10-13-2015, 11:55 PM
KINGSLAY
There is a flash and then a crack.
The sky splits like mortal flesh beneath a sharpened blade. Instead of blood the sky pours acid clouds and indigo, and he drinks in the weather like he drinks in the wails of the dying – it satiates him, it charges him, it brings him to life. It’s only right that she find him now, here among the chaos and clatter of electricity and fire, here where the magnetic pole draws them both time and time again. “Kingslay,” she says, the way she always will, with a voice that could bring empires to ashes, a voice that holds more tension bundled tight through each syllable of every sentence it speaks than the building storm around it ever could, a voice that is the only beautiful thing about her.
There is a flash and then a crack.
He must hold the empire in his palm, because she brings him to ashes. He must hold the empire in his palm, because his resolve crumbles and falls like the walls of ancient cities. There is a flash and then a crack, and the dark sky breaks open and illuminates the silhouette of her body lying still among an ocean of meadow grass. She is split open, and the carnage is exquisite and laid bare against a ruddy earth littered with the glint of bone, the red of blood and muscle, and the putrid perfume of death.

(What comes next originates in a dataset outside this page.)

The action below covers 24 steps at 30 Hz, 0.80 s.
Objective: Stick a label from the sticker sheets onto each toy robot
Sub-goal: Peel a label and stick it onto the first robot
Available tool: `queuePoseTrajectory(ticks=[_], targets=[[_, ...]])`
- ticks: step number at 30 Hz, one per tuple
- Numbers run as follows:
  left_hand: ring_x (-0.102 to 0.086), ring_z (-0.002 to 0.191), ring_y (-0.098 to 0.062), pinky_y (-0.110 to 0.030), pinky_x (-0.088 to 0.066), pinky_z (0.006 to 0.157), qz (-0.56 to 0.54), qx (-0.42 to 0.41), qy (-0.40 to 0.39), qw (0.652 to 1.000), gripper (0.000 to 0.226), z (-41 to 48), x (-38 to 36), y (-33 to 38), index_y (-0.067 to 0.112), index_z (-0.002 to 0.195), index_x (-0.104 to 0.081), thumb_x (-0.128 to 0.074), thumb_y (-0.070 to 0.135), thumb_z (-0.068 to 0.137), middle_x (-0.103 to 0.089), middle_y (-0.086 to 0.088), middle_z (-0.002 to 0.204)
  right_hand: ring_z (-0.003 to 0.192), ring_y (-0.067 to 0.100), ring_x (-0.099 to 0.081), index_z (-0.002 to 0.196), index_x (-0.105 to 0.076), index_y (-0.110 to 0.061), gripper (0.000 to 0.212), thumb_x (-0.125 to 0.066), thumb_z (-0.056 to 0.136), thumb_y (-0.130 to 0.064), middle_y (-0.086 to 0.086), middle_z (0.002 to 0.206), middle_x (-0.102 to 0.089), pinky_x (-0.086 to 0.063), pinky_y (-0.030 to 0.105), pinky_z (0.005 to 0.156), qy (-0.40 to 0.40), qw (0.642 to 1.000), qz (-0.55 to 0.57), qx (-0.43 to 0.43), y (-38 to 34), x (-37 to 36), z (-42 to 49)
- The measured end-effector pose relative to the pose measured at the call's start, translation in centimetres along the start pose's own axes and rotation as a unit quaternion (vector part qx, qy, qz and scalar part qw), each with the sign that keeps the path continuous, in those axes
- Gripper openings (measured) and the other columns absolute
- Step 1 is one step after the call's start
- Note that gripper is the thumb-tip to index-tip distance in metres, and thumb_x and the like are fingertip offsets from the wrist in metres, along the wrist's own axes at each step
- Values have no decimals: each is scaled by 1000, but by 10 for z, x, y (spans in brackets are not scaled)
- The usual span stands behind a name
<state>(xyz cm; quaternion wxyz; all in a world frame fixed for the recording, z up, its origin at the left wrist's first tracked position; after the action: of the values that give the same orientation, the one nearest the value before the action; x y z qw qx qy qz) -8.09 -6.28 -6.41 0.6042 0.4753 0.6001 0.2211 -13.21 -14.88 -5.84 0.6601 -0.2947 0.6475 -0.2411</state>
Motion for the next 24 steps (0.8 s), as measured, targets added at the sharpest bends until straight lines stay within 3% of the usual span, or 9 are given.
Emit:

He moves to see into her eyes. He wants to watch the light fall away, but her body has been dead for so long that the flies suddenly are swarming and the movement of weaving maggots drive his attention to the emptied holes that used to house her eyes.
There is the quiver of a smile that threatens the ends of his lips as he falls against the earth on his knees and presses his cheek close against her neck so that the wreak of her demise sinks deep into the cracks and pores of his skin. She cannot speak now, not through the severed vocal chords, but she has never been so beautiful in life as she is in these moments.
She might have loved him.
He might have killed her.
And then there is a final flash and crack, and he blinks his eyes to see her standing against him again – alive, speaking softly of the time. He feels his gut twist as the
animal buried in the cage of his xylophone ribs begins hammering against the bone and drowning the sounds of anything other than it’s hunger for slaughter, and so he does not answer her. Instead, he shudders against the feel of her lips on his neck and rolls a wave of charcoal flesh beneath them while she makes poetry out of his insides and porridge of his mental clarity.
He closes his eyes and pictures her among the grass and carnage.
He closes his eyes, and he breathes the sickly sweet fragrance of decay, but it isn’t real.
He hasn’t killed her, yet.
And so, he made the Gods themselves bend at the knee.